Integrin-specific bioadhesive surfaces using a triple-helical collagen-mimetic peptide

Integrin-mediated cell adhesion to type I collagen regulates various cell processes such as proliferation, migration, differentiation, and wound healing. Integrin α₂β₁ recognizes the glycine-phenylalanine-hydroxyproline-glycine-glutamate-arginine (GFOGER) motif in type I collagen. Recognition is entirely dependent on the triple-helical conformation of the ligand similar to that of native collagen. This work focuses on engineering α₂β₁-specific bioadhesive surfaces by immobilizing a triple-helical collagen-mimetic peptide incorporating the GFOGER binding sequence onto model non-adhesive substrates. Circular dichroism spectroscopy verified that this peptide adopts a triple-helical conformation in solution. Passively adsorbed GFOGER-peptide exhibited cell adhesion and spreading comparable to that observed on type I collagen. The involvement of integrin α₂β₁ in these adhesion events was verified with subsequent antibody blocking conditions and focal adhesion staining.
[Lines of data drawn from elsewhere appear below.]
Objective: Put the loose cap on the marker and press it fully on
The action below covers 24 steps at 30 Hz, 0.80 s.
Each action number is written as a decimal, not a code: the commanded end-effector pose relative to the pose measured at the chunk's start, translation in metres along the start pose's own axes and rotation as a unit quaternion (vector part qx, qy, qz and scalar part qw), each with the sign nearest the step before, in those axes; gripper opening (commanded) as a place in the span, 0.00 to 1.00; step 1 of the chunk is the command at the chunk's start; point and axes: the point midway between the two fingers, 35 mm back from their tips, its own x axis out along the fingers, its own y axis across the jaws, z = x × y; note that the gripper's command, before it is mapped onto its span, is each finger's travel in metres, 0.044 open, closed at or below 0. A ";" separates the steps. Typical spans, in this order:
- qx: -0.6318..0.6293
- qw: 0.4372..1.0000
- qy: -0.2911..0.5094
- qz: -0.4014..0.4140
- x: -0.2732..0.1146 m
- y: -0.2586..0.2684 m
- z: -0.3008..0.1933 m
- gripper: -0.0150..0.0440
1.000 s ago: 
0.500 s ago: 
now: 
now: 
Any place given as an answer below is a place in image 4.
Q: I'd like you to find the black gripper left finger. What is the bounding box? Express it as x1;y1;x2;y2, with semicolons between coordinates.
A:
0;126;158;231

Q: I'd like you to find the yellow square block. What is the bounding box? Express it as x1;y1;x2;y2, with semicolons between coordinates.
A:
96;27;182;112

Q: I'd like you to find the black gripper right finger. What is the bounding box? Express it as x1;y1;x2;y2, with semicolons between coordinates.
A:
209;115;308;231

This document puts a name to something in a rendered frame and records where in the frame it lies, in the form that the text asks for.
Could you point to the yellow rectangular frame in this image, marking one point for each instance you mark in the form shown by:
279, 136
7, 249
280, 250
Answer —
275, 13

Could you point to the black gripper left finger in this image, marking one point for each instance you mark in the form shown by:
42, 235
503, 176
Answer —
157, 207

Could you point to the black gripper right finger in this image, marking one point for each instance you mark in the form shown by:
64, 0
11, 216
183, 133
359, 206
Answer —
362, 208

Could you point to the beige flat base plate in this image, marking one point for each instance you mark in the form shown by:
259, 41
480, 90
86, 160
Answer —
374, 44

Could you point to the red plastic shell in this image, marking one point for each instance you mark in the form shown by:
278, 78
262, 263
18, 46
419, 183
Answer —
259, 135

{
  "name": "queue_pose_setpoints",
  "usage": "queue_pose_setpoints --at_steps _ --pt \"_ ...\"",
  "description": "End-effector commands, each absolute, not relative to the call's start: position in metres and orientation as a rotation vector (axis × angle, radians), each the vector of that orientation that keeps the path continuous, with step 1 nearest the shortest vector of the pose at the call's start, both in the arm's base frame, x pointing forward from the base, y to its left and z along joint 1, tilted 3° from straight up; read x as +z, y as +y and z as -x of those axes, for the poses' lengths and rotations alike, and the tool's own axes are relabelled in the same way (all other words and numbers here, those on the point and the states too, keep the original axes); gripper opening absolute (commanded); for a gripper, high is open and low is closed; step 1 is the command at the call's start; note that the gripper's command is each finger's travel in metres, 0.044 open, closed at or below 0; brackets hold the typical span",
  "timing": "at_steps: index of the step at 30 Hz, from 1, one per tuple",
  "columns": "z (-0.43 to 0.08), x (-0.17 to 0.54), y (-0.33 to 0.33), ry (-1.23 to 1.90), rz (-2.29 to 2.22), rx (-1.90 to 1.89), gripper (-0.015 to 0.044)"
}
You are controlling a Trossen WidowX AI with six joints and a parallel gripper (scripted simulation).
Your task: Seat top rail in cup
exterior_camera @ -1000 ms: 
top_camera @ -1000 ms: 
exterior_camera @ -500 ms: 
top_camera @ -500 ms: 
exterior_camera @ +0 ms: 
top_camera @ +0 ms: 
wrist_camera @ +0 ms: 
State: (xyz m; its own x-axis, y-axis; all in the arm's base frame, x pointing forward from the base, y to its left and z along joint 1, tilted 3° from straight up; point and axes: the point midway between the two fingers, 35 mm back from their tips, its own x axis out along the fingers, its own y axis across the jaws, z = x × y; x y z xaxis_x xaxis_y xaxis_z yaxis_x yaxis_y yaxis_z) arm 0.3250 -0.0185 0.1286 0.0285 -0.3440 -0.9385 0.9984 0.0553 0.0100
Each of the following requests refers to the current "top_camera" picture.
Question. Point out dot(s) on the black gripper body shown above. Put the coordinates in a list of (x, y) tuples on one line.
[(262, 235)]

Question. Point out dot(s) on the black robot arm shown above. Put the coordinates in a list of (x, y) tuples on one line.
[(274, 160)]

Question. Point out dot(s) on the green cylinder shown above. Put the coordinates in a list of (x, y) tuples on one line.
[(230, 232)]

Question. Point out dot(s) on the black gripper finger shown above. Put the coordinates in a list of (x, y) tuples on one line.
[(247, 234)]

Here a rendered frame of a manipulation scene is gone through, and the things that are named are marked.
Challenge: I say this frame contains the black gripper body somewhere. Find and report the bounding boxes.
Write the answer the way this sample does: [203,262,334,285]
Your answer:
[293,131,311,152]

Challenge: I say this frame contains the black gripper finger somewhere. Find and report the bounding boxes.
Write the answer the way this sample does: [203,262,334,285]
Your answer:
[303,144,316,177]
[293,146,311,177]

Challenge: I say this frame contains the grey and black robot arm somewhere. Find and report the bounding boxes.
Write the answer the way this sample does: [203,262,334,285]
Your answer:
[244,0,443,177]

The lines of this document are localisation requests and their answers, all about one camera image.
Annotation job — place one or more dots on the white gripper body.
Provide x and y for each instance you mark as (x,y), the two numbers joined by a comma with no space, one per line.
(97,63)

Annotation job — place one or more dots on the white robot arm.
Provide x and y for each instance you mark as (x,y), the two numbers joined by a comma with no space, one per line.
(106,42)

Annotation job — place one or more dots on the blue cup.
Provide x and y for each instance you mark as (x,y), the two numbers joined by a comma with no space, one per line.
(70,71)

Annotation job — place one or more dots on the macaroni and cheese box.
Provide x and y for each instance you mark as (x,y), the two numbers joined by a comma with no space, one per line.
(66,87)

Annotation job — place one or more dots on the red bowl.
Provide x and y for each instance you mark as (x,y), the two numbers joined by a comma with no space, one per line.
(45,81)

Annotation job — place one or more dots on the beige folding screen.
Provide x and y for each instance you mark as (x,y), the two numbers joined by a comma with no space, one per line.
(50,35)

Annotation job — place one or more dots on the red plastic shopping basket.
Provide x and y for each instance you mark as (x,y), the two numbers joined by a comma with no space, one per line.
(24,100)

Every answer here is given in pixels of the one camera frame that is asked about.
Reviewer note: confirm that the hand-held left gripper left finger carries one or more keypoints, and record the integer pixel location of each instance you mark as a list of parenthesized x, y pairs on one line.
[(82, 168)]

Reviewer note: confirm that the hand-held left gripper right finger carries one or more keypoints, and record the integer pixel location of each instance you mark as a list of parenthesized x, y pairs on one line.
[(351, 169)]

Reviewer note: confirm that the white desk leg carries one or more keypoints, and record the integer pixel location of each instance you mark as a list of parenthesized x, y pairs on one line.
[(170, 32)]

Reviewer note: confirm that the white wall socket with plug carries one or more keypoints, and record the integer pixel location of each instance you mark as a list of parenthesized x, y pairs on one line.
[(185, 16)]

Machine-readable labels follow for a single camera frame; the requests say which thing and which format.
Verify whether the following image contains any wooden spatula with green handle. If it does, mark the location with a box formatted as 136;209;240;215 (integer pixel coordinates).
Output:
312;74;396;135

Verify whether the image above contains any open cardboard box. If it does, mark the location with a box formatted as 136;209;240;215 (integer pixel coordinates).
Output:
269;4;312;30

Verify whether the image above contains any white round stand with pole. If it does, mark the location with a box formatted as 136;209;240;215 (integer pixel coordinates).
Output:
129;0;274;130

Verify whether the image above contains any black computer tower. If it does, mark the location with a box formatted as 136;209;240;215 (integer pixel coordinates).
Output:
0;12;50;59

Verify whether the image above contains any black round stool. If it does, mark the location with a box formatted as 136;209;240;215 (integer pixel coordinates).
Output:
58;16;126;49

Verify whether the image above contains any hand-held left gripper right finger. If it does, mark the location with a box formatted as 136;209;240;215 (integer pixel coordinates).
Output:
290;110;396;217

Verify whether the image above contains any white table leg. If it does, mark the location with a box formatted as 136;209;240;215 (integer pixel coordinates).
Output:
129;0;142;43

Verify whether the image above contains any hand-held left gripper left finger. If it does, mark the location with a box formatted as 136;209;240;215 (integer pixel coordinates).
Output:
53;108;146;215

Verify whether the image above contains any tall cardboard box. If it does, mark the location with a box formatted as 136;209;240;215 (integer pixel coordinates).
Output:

Further experiments revealed α₂β₁-mediated cell adhesion and focal adhesion formation on three immobilized peptide surfaces. These results suggest that this peptide is active in an immobilized conformation and may be applied as a surface modification agent to promote cell adhesion. This triple-helical collagen-mimetic peptide represents a versatile and robust approach to engineering α₂β₁-specific surfaces for cell adhesion. Engineering surfaces that specifically target certain integrin-ligand interactions and signaling cascades allows us to optimize cellular response in biomaterials and tissue engineering applications.